Notation: By default JFLAP uses λ (lambda) to denote the empty string. The text uses ε. JFLAP also uses '+' to denote '|' the OR operator.
Progressing through a transition diagram from state to state is theoretically described by finite-state automata (FA). An FA returns "Yes" if the string is in the language and "No" otherwise. Like transition diagrams, FAs have edges and states. The complete description for finite automata is shown below.
A Finite Automaton M is a 5-tuple <S, A, s0, F, t> where S = finite set of states A = finite set of input alphabet (the terminal alphabet) s0= start state F = set of final states, where F is a subset of S t = transition function
The transition function for a DFA returns, for each state in S and each symbol in A, a single next state.
t = S x A -> S // DFA transition function returns single stateThe transition function t for an NFA returns, for each state in S and each symbol in A including λ, a set of next states from S.
t = S x {A U λ} -> {f | f ∈ S} // NFA transition function
// returns s set of states
A string is accepted by DFA M if the set of states returned by t* contains at
least one accepting state.
If no transition is specified for a (state, symbol) pair then the FA is incompletely specified. The Ø (null) state entered in the table in this case. A string is rejected if it reaches a state where there is no transition for the next symbol.
L(M) is the language accepted by automaton M.
*----------------------------------------------*
| Example of a DFA: Newspaper Vending Machine |
*----------------------------------------------*
The control device for a newspaper vending machine keeps track of the amount
of money (nickels, dimes, quarters) entered, and opens the door only if the
amount is at least 25 cents.
The amount entered is the state of the machine. We move to a new state if
another coin is entered by following a transition function.
Transition table t for newspaper vending machine:
| n d q
--+-----------
0| 5 10 25
5| 10 15 25
10| 15 20 25
15| 20 25 25
20| 25 25 25
25| 25 25 25
If we are in state 10 and a nickel is entered, we transition to state 15.

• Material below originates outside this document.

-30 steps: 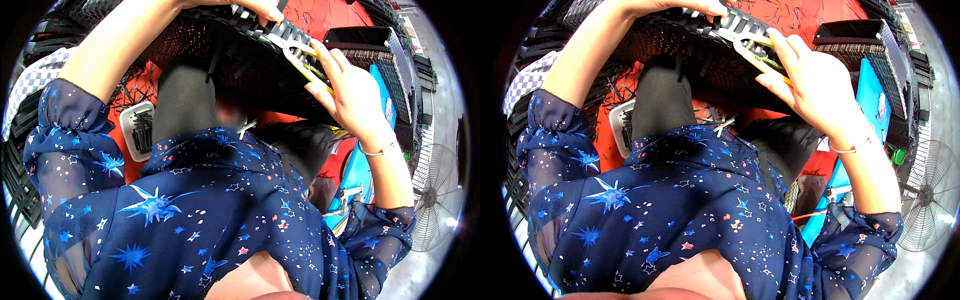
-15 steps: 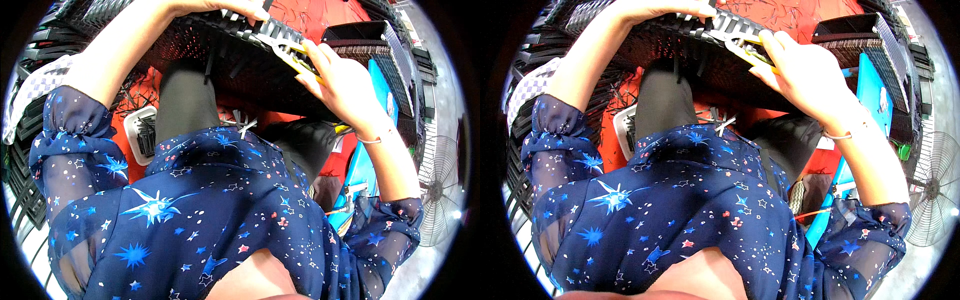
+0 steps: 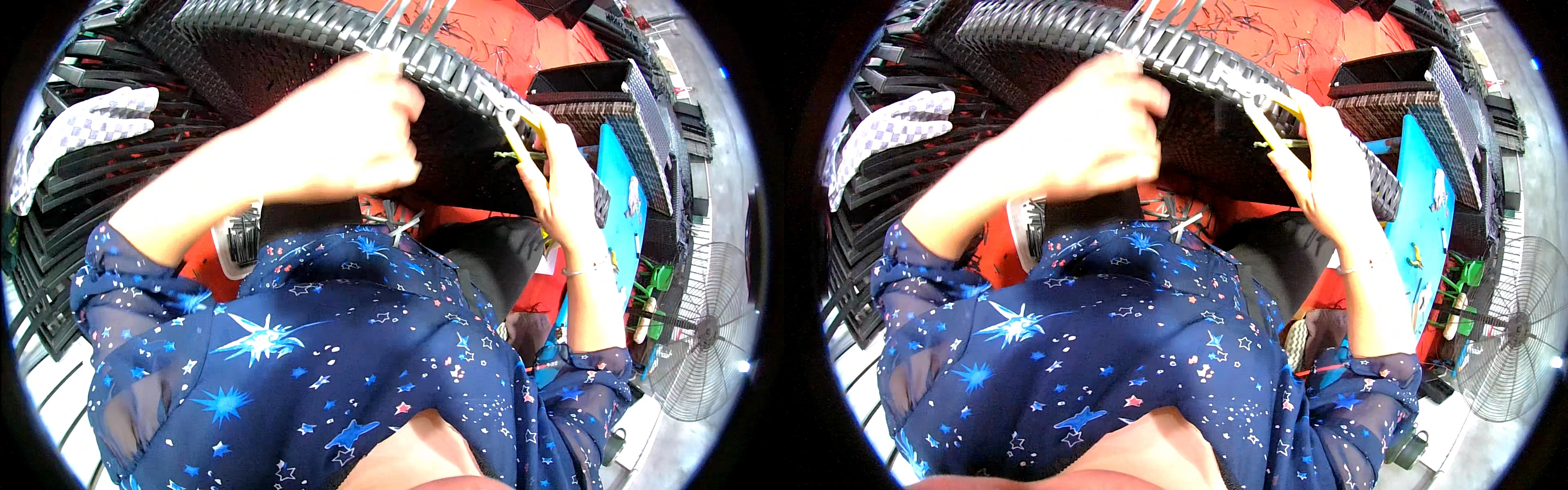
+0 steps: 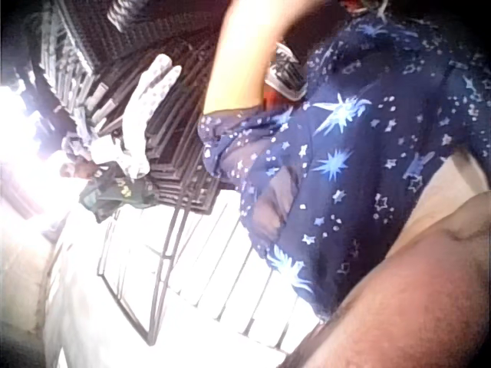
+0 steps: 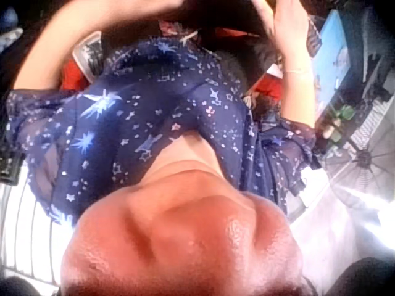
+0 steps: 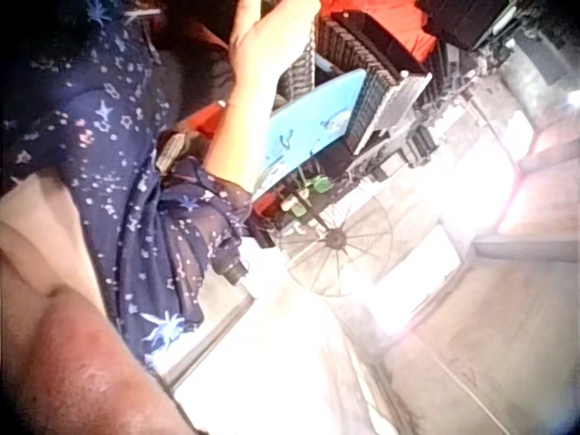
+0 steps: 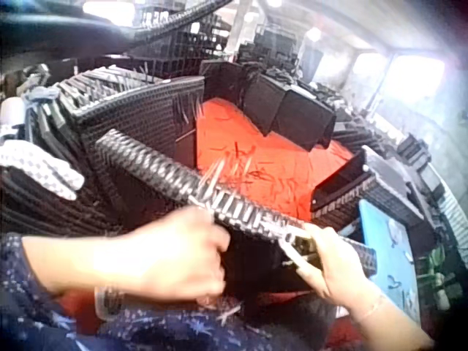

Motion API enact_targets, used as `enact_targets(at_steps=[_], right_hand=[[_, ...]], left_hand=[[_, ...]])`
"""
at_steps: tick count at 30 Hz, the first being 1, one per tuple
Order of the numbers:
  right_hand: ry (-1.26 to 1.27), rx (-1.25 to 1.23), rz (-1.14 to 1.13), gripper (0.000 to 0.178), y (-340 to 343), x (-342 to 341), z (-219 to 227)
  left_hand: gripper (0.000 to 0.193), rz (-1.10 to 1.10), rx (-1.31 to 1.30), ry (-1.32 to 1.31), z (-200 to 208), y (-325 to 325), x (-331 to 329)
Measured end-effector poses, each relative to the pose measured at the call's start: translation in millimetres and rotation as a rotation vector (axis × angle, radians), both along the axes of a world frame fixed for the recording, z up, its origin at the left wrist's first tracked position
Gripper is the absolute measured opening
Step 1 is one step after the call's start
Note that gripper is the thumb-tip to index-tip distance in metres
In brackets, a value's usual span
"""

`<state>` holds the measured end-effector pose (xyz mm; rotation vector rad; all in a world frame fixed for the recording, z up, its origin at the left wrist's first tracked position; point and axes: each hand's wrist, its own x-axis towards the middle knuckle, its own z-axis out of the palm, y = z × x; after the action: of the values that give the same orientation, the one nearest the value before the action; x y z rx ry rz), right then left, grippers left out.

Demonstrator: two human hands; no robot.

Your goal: The person weaves a black plastic strip into the rim of a large black basket. They use pliers to tuck and secure the strip, then continue weaving by hand, adjusting the weave pattern along the basket's edge.

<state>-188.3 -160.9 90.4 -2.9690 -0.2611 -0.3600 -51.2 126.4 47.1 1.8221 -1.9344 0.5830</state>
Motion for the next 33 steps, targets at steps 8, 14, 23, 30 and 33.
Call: enact_targets(at_steps=[8, 14, 23, 30, 33], right_hand=[[-0.022, -0.011, 0.025, 0.06, -1, 3, -2], [0.042, -0.021, 0.019, 0.062, 6, -3, -1], [0.035, -0.052, 0.004, 0.061, 15, -5, 2], [-0.004, -0.129, 0.096, 0.062, 35, 6, 11], [-0.004, -0.152, 0.097, 0.063, 45, 7, 14]], left_hand=[[0.025, 0.235, -0.203, 0.159, 20, -16, 41], [0.032, 0.139, -0.065, 0.177, 2, -51, 113], [0.026, 0.095, -0.114, 0.2, 4, -24, 96], [0.02, -0.286, 0.172, 0.55, 20, -26, 111], [0.02, -0.327, 0.149, 0.552, 14, -27, 111]])
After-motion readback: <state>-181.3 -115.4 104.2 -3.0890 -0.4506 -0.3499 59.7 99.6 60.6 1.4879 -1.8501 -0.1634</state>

If a quarter is entered from state 10, we move to state 25. In shorthand
string notation, ndq denotes entering a nickel, a dime, and a quarter in
that order. This automaton accepts all input strings that end up in the
final state 25. For example, we accept dnd but reject the string dnn.
This automaton M is defined as
A = { n, d, q }
S = { 0, 5, 10, 15, 20, 25 }
s0= 0
F = { 25 }
t = S x A -> S // defined by the above transition table
A sequence of states is called a path: 0, 5, 25
The language defined (or accepted) by automaton M, denoted by L(M), is the
set of all strings that label some path from s0 to a final state in F.

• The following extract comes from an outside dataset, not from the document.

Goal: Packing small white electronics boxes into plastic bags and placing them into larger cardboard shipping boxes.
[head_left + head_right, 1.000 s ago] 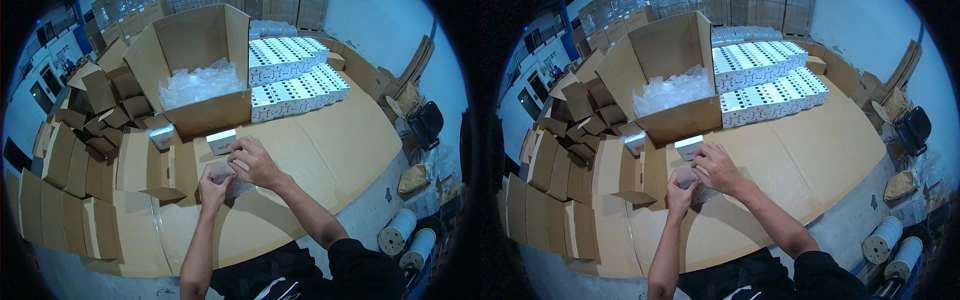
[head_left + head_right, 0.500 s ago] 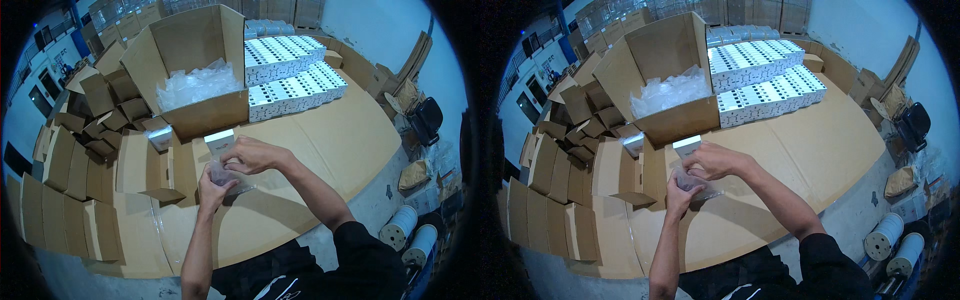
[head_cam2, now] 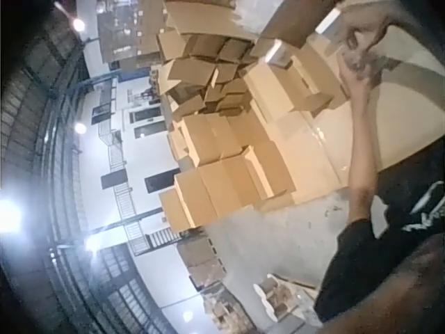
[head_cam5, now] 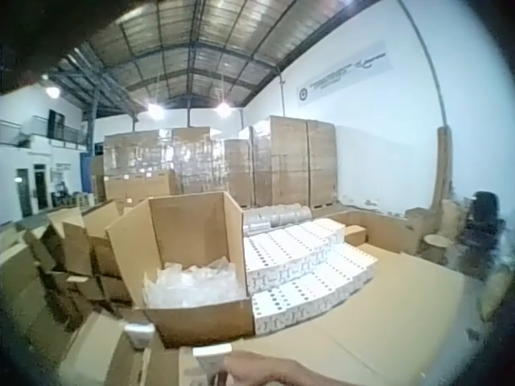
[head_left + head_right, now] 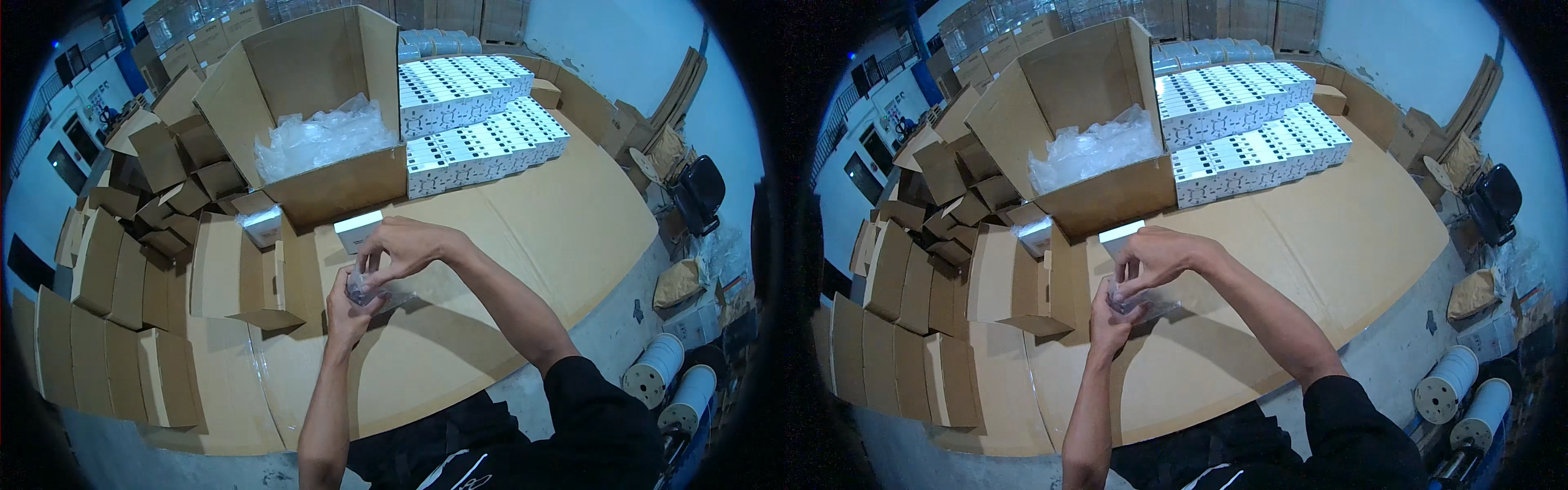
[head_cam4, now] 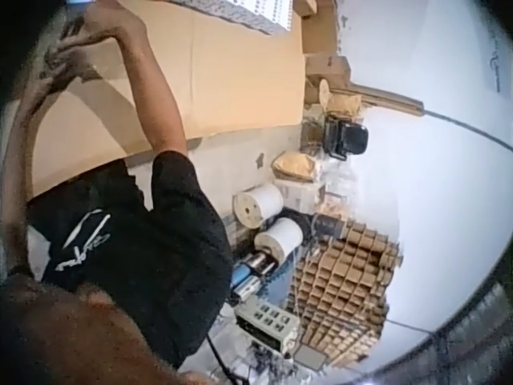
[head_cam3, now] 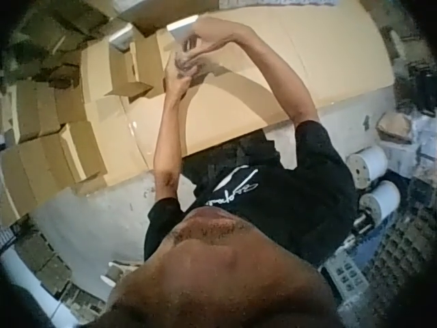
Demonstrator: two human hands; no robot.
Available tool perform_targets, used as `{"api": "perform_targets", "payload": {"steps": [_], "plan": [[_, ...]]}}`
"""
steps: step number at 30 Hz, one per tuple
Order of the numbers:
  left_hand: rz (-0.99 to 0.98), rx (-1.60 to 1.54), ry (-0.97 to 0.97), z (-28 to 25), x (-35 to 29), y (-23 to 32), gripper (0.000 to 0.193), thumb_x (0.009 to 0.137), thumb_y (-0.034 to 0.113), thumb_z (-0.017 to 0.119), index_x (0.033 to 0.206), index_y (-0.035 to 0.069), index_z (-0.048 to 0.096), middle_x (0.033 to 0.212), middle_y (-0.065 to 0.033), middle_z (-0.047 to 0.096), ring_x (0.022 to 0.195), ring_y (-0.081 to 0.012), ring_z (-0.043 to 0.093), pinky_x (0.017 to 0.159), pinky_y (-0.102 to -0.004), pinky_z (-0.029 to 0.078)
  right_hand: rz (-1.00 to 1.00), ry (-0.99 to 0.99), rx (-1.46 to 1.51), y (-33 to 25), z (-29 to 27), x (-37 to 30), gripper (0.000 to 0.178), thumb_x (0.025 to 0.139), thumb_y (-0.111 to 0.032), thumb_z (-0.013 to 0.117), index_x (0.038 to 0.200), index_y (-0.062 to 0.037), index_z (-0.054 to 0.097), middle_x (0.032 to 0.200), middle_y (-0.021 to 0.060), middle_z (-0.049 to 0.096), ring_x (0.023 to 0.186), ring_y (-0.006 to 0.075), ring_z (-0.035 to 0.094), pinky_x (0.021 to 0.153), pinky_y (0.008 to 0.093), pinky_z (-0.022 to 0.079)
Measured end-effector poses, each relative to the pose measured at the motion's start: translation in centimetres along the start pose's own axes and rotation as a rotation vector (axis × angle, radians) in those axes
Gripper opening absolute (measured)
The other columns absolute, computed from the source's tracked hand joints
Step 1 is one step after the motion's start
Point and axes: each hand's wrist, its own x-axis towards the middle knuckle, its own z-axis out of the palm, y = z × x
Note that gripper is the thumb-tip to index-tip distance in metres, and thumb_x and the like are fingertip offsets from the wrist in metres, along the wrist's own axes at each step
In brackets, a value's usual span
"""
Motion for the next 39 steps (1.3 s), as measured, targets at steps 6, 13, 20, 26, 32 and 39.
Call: {"api": "perform_targets", "payload": {"steps": [6, 13, 20, 26, 32, 39], "plan": [[0.014, 0.033, 0.003, 0.3, 0.0, 0.7, 0.063, 0.069, 0.01, 0.092, 0.122, 0.002, 0.058, 0.11, -0.011, 0.07, 0.102, -0.0207, 0.068, 0.091, -0.0357, 0.054, -0.187, 0.156, -0.092, 0.9, 0.4, -0.4, 0.04, 0.085, -0.035, 0.078, 0.108, -0.002, 0.075, 0.098, 0.0159, 0.076, 0.089, 0.0293, 0.073, 0.08, 0.0392, 0.055], [0.012, -0.042, -0.044, 0.1, -0.1, 0.0, 0.069, 0.066, 0.013, 0.095, 0.124, 0.003, 0.058, 0.112, -0.0116, 0.071, 0.104, -0.0215, 0.068, 0.092, -0.0365, 0.055, -0.097, -0.028, 0.203, 1.7, 0.1, 0.8, 0.023, 0.095, -0.015, 0.065, 0.113, -0.0024, 0.072, 0.088, 0.0153, 0.073, 0.077, 0.0275, 0.066, 0.073, 0.041, 0.051], [-0.013, 0.021, -0.038, 0.1, -0.1, 0.4, 0.072, 0.067, 0.012, 0.094, 0.127, 0.002, 0.057, 0.11, -0.0118, 0.071, 0.102, -0.0211, 0.069, 0.092, -0.0358, 0.055, -0.112, 0.043, 0.233, 1.0, -0.6, 0.5, 0.02, 0.1, -0.018, 0.063, 0.109, -0.0035, 0.074, 0.084, 0.0096, 0.074, 0.072, 0.0173, 0.066, 0.068, 0.0357, 0.053], [-0.015, -0.038, -0.059, -0.1, 0.1, -0.2, 0.069, 0.072, 0.004, 0.09, 0.13, -0.001, 0.053, 0.113, -0.012, 0.069, 0.102, -0.0202, 0.068, 0.091, -0.0354, 0.057, -0.077, 0.414, 0.51, 0.8, -1.0, 0.5, 0.024, 0.103, -0.017, 0.059, 0.115, -0.0012, 0.072, 0.086, 0.0074, 0.075, 0.082, 0.0124, 0.07, 0.073, 0.0295, 0.054], [-0.009, -0.031, 0.032, -0.1, 0.0, 1.2, 0.069, 0.071, 0.005, 0.09, 0.13, 0.002, 0.055, 0.111, -0.0114, 0.071, 0.103, -0.0197, 0.069, 0.09, -0.0344, 0.057, -0.045, 0.996, 0.722, 7.0, 4.0, 0.3, 0.033, 0.102, -0.003, 0.054, 0.134, -0.002, 0.061, 0.127, 0.0092, 0.067, 0.113, 0.013, 0.061, 0.097, 0.0294, 0.05], [0.043, -0.022, 0.106, -0.7, 0.4, 0.3, 0.072, 0.072, 0.004, 0.089, 0.133, 0.001, 0.052, 0.116, -0.0122, 0.068, 0.104, -0.0211, 0.068, 0.091, -0.0346, 0.057, 0.118, 0.756, 0.93, 8.5, 6.5, 0.3, 0.04, 0.097, 0.005, 0.057, 0.135, -0.0055, 0.062, 0.132, 0.0045, 0.062, 0.098, 0.0094, 0.064, 0.083, 0.0245, 0.055]]}}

L(M) = { q, nq, dq, ndd, ddn, dnd, .... }
,-----------------------,
| A FORMALISM FOR L(M) |
'-----------------------'
We can recursively describe L(M) with a function.
Let function t* be an extension of function t in order to accept all possible
input strings rather than a single character:
t* : S x A* -> Q (Given a state and a string, outputs a new state)
A* is the Kleene-closure of the terminal alphabet A. Then t* fully describes
L(M):
L(M) = { w : t*(0,w) ∈ F }
A definition for t*(q,w).
If w == λ then t* = q
If w is a single character then t*(q, w) = t(q,w)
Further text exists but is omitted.